Dr. Michael DeBakey: DeBakey was chancellor emeritus of Baylor College of Medicine in Houston and a pioneering heart surgeon who is considered the father of modern cardiovascular surgery. DeBakey died in July at age 99.

Dr. Murry DePillars: Born in Chicago in 1938, DePillars was an artist and educator who served as dean of the School of the Arts at Virginia Commonwealth University from 1976 until his retirement in 1995. Under his leadership, the School of the Arts grew to become one of the largest and well-respected art schools in the United States.

Dith Pran: A New York Times photojournalist and survivor of the Khmer Rouge labor camps in Cambodia, Dith became world-famous with the release of the Academy Award-winning film “The Killing Fields,” which was based on his life, the Cambodian civil war and Dith’s friendship with Times correspondent Sydney Schanberg. He was 65.

Dr. Robert Cook Edwards: The former Clemson University president is credited for his leadership and calls for peace and order during a contentious integration battle in 1963 in which Harvey B. Gantt, a Black student, successfully enrolled in the then all-White Clemson College. He was 94.

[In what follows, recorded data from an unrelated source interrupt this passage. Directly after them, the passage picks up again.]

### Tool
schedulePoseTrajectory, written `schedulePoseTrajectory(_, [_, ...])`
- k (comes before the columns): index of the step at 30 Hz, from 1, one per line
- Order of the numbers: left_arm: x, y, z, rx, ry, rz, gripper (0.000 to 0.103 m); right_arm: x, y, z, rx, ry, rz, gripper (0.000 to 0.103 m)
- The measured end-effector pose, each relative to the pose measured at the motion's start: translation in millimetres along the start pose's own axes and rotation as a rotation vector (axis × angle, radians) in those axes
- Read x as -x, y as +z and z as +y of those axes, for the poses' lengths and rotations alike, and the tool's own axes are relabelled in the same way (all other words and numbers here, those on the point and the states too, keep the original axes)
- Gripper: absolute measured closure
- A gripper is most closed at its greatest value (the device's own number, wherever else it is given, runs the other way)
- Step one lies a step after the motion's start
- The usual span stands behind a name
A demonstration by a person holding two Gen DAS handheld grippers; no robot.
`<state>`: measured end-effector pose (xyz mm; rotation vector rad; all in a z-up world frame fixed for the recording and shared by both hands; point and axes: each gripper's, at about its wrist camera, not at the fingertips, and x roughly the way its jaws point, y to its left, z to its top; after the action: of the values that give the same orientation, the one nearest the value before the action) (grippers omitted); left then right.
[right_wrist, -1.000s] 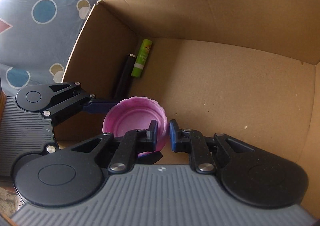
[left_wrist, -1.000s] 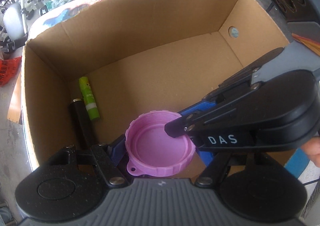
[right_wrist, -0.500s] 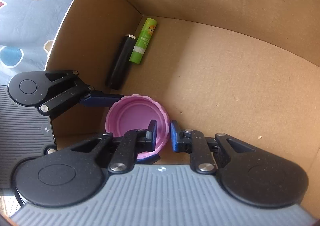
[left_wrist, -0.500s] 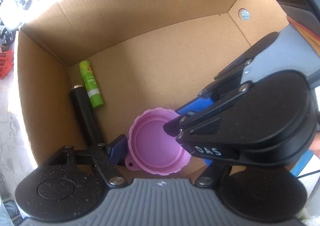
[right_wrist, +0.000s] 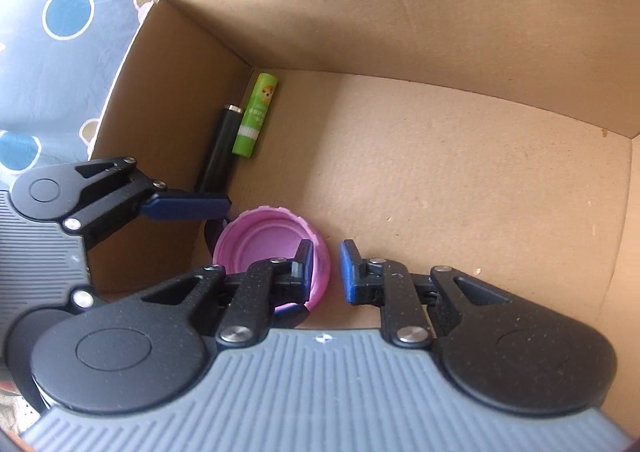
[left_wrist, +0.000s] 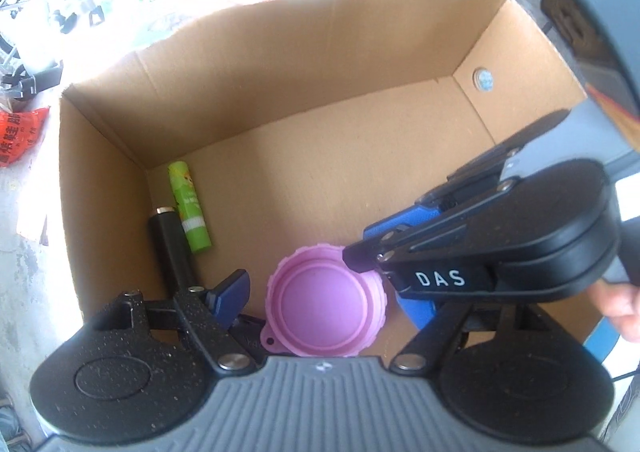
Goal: Organize rigid objects
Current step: 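Lower the pink cup into the box and open the right tool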
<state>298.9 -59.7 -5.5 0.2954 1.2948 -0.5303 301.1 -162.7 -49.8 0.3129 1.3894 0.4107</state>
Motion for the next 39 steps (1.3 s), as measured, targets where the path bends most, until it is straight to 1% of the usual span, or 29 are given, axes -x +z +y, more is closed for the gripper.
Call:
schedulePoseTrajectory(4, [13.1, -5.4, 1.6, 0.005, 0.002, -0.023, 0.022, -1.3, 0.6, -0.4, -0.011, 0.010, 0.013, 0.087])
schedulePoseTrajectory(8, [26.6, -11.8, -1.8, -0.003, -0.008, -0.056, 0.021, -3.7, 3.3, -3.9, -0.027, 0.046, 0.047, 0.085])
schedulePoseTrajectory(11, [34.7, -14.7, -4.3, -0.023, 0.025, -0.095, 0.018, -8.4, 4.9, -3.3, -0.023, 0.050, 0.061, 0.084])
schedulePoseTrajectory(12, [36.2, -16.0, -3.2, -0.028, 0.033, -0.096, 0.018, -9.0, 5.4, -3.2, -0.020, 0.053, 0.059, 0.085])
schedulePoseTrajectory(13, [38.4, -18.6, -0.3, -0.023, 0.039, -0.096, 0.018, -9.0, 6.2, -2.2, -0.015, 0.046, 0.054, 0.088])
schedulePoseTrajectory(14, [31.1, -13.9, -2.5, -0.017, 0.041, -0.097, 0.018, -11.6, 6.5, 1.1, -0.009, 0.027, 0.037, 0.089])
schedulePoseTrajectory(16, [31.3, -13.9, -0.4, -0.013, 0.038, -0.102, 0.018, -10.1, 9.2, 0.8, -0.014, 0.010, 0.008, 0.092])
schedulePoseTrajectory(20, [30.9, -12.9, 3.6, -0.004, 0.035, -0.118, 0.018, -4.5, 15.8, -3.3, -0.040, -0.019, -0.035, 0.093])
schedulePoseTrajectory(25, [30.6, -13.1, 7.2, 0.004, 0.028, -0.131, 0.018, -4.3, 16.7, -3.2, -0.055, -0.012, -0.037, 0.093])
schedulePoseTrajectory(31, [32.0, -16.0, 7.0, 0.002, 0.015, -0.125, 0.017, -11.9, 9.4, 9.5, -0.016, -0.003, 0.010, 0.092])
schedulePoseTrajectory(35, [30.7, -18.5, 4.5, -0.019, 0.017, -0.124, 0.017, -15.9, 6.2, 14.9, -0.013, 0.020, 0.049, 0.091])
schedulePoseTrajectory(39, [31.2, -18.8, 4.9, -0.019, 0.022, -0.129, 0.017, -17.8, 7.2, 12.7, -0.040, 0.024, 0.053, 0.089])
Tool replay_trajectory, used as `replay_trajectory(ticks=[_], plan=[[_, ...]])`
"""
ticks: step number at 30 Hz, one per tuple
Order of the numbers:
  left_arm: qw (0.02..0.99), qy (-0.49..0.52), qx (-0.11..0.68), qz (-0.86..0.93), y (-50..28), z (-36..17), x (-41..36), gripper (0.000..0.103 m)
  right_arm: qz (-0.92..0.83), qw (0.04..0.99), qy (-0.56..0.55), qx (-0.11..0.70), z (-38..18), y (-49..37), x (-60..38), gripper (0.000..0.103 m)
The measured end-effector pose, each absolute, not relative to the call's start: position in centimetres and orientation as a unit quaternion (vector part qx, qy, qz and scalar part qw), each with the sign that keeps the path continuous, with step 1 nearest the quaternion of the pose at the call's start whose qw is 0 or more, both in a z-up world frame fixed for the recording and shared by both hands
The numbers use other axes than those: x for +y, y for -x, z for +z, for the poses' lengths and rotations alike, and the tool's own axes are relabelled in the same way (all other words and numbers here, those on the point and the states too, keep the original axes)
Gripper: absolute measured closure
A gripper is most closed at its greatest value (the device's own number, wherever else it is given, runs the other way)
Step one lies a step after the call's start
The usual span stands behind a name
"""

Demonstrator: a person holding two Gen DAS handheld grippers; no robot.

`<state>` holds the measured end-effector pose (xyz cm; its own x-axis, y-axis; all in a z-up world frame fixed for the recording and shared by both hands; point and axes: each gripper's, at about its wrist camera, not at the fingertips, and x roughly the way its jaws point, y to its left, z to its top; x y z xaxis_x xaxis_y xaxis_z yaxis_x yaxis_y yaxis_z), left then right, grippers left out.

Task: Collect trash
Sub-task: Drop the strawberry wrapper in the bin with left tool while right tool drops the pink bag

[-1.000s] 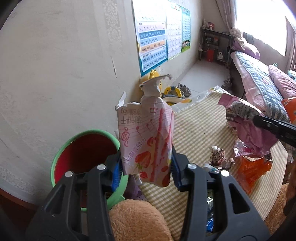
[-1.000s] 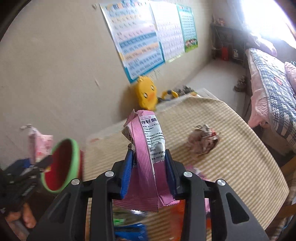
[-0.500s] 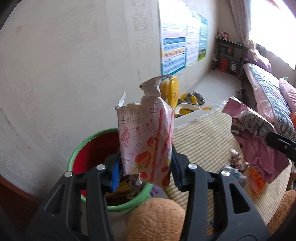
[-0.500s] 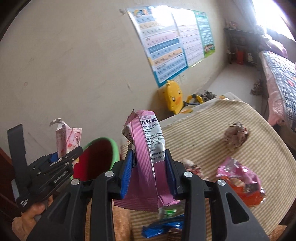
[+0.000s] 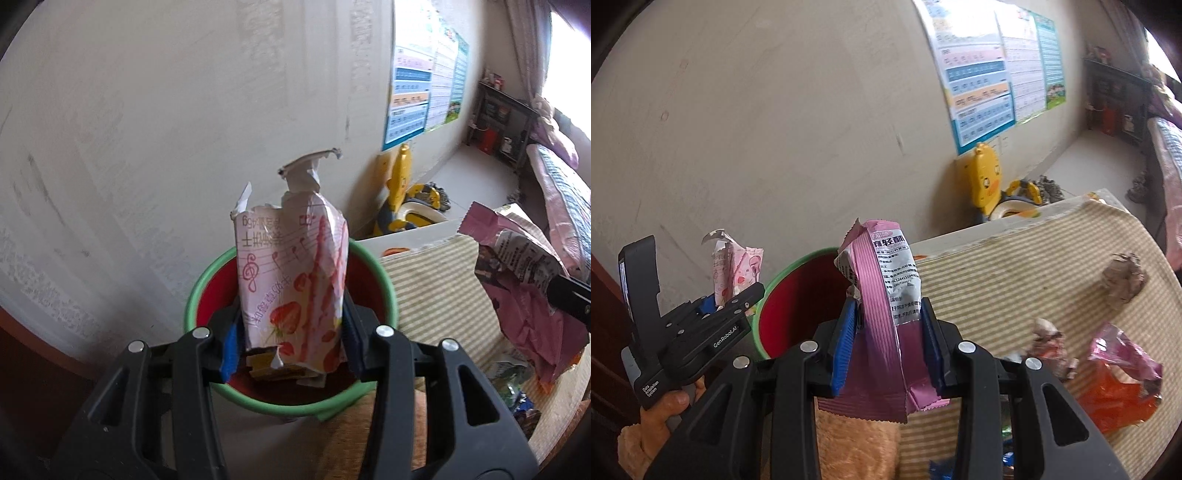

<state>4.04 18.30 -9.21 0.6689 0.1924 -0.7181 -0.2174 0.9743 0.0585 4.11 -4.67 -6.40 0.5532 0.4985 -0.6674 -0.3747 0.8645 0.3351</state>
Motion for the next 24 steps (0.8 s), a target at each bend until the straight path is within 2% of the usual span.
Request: replay_trajectory(ticks=[24], plan=[[0.883, 0.041, 0.448, 0.133, -7.0, -14.2, 22.8, 0.059, 0.302, 0.838, -0.065, 0.45, -9.4, -8.7, 4.3, 0.07]])
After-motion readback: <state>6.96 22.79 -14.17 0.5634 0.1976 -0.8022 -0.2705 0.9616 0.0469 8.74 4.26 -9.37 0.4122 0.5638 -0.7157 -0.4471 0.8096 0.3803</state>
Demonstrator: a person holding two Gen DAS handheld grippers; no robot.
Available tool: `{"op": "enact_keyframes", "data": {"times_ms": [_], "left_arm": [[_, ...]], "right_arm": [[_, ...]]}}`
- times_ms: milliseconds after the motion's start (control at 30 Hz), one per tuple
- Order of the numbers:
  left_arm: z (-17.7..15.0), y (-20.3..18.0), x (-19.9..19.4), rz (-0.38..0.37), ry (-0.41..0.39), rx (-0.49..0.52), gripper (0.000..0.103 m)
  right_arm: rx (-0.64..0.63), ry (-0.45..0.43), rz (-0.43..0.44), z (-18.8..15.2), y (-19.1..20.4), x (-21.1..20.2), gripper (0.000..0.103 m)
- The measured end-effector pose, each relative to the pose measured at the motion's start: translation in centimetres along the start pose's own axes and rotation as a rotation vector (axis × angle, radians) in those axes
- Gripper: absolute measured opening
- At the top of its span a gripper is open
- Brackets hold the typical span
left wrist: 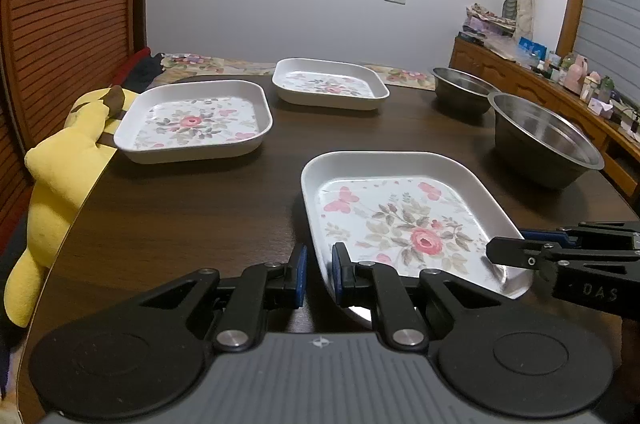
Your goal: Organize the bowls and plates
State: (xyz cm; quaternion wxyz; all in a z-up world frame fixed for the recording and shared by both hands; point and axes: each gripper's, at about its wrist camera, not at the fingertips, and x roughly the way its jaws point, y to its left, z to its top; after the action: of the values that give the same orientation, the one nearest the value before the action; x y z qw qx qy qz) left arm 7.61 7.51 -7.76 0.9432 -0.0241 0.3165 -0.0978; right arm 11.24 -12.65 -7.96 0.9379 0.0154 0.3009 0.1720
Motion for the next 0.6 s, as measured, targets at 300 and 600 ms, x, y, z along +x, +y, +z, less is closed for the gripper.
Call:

Dr. Robert Goheen: The former president of Princeton University, an assistant classics professor chosen to lead the university at the age of 37, hired Princeton’s first Black full professor and Black administrator. The former U.S. ambassador to India died at 88.

Don Haskins: The longtime University of Texas at El Paso coach, who is credited with helping break color barriers in U.S. college sports in 1966 when he used five Black starters to win a national basketball title for Texas Western University, died at 78.